What the task requires: Only lines containing the string "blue" belong in the answer; find them in the records and copy them.

Data for this task:
____

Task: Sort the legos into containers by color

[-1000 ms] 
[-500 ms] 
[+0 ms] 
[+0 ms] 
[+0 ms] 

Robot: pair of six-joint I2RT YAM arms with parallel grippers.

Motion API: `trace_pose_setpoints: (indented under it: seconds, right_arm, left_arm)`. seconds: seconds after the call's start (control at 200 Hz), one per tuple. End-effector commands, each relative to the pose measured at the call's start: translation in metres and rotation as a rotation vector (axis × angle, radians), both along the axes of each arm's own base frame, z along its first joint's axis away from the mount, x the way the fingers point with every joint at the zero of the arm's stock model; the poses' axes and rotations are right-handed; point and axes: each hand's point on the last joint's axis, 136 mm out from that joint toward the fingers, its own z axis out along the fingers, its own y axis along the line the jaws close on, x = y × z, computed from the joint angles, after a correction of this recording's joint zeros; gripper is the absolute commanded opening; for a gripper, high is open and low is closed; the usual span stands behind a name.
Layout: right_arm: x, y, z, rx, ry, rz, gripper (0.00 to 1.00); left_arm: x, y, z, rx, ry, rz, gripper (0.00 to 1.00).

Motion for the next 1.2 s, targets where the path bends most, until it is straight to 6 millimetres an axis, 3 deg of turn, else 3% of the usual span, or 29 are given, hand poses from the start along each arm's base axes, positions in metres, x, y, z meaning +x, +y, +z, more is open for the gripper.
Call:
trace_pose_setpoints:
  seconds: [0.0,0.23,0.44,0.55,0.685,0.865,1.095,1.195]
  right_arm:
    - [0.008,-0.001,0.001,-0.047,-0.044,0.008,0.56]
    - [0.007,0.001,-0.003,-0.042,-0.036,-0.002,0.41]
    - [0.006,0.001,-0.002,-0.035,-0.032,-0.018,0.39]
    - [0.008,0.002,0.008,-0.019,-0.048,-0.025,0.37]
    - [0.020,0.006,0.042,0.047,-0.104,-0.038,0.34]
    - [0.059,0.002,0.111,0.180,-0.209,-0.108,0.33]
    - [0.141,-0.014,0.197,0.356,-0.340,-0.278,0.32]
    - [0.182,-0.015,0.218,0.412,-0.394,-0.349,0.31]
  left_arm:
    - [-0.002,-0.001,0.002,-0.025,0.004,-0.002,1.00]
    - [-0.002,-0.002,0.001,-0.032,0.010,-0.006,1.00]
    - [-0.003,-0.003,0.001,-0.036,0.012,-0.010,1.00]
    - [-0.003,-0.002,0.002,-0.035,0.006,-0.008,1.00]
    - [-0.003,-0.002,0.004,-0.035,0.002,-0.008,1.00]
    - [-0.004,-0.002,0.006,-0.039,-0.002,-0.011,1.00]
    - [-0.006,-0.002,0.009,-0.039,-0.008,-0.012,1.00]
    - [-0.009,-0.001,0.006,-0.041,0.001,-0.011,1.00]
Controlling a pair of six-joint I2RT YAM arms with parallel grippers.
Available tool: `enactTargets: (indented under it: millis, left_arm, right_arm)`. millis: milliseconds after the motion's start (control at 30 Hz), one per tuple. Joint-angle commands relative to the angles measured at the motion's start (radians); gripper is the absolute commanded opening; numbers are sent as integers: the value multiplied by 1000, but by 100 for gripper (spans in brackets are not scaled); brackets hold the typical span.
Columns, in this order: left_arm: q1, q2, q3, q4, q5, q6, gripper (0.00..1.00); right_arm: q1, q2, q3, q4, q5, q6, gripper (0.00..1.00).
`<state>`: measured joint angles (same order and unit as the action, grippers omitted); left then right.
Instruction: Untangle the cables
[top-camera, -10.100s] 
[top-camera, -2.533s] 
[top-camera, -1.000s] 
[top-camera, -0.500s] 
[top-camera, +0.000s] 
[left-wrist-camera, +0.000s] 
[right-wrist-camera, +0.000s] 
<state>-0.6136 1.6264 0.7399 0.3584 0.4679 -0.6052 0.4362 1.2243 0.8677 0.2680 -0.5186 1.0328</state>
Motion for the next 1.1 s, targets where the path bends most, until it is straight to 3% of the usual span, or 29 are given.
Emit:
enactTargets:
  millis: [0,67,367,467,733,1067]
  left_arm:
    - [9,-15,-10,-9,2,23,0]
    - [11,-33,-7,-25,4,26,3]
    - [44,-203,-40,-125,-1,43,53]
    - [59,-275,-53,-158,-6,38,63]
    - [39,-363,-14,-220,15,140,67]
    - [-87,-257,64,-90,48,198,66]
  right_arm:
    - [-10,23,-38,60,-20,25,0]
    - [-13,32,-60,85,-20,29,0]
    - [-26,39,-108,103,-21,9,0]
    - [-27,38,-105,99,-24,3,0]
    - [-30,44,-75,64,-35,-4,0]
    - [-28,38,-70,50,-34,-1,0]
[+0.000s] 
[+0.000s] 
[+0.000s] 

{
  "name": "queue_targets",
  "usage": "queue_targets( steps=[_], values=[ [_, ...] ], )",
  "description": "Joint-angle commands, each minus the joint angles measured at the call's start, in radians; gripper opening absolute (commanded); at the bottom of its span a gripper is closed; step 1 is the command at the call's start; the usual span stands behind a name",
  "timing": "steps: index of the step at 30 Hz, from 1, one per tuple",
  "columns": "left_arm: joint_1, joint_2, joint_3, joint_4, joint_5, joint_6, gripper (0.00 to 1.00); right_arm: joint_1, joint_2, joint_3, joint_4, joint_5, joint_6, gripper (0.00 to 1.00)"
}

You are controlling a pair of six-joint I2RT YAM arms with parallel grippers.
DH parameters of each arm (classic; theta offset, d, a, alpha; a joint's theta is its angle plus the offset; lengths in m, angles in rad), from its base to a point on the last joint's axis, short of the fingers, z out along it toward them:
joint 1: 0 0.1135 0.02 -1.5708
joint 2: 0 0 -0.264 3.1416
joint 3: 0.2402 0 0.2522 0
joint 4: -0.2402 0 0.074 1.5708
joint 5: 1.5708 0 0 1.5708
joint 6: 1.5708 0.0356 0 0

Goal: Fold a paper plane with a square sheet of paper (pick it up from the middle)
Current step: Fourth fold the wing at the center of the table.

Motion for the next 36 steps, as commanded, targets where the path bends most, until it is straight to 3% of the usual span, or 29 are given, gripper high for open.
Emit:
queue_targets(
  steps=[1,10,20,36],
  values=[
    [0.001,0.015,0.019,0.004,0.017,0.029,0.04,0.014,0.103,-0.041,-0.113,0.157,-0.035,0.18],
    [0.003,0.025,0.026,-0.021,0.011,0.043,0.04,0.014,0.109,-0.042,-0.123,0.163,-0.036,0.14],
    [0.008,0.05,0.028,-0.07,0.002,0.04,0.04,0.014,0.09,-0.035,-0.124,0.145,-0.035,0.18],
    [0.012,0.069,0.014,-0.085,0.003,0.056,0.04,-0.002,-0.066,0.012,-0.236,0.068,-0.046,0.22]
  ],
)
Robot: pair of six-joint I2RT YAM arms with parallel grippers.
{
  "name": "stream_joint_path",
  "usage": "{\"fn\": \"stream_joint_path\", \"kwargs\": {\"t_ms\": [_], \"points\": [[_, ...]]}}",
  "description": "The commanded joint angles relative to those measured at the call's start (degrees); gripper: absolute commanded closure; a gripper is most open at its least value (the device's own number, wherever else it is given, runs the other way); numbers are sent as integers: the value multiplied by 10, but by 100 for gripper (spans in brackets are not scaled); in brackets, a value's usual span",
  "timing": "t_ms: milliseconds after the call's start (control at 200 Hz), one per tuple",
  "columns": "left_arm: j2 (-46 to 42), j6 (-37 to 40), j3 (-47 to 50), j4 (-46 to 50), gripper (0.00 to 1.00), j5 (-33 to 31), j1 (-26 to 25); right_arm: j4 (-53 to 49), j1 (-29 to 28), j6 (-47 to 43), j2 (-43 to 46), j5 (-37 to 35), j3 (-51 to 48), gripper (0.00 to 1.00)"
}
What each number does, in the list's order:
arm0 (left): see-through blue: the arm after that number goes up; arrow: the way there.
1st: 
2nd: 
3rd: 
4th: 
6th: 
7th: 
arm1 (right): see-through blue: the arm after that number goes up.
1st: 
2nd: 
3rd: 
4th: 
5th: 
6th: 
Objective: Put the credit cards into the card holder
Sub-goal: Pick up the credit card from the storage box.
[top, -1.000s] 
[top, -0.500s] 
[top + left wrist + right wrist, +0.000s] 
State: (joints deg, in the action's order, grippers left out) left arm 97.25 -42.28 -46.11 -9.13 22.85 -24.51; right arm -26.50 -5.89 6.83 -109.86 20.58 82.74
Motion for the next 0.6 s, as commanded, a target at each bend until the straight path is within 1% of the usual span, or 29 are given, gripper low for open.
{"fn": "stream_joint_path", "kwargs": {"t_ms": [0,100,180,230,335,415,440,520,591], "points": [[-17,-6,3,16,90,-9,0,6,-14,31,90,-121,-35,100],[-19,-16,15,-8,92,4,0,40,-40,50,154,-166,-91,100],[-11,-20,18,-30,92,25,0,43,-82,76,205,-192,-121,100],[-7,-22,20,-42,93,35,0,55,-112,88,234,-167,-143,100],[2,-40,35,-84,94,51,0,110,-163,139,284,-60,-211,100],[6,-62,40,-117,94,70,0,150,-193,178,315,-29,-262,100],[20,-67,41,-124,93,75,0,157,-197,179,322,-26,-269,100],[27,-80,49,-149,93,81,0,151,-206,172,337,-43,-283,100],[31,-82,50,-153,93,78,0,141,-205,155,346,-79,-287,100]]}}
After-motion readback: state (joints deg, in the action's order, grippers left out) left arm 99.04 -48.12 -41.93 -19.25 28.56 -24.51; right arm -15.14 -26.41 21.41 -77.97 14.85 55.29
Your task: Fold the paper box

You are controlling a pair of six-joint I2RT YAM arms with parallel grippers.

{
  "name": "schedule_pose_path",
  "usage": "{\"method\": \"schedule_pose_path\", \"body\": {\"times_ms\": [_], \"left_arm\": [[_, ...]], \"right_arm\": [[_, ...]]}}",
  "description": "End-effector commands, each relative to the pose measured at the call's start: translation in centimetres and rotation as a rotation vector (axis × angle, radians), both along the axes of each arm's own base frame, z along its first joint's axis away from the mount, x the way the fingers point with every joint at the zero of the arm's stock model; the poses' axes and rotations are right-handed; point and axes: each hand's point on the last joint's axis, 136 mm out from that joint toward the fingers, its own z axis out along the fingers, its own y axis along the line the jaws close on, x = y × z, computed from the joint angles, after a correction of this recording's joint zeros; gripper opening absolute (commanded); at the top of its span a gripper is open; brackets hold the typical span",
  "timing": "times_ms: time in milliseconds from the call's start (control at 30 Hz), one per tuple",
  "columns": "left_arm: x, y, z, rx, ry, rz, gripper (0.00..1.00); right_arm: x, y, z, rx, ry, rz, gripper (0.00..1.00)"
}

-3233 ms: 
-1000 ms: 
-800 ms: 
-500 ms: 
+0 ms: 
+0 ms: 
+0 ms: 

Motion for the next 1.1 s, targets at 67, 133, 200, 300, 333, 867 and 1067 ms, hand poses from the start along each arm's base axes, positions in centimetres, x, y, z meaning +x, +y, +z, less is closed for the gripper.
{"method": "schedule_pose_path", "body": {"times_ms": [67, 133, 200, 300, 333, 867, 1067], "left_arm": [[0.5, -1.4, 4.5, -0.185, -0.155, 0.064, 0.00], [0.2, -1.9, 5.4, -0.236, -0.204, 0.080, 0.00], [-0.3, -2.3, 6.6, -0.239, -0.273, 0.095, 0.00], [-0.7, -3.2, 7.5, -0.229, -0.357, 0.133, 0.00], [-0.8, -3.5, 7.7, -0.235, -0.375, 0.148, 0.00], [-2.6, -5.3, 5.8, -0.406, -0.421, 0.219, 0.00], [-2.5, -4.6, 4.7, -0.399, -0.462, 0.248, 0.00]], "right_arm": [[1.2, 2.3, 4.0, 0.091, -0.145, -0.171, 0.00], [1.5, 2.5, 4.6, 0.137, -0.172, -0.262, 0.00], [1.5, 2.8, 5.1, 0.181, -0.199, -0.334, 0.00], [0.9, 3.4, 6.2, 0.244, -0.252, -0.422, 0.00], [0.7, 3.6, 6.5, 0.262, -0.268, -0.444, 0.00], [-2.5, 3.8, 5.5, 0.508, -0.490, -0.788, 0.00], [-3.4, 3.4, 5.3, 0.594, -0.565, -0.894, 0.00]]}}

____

Solution to the exercise:
arm0 (left): see-through blue: the arm after that number goes up; arrow: the way there.
arm1 (right): see-through blue: the arm after that number goes up.

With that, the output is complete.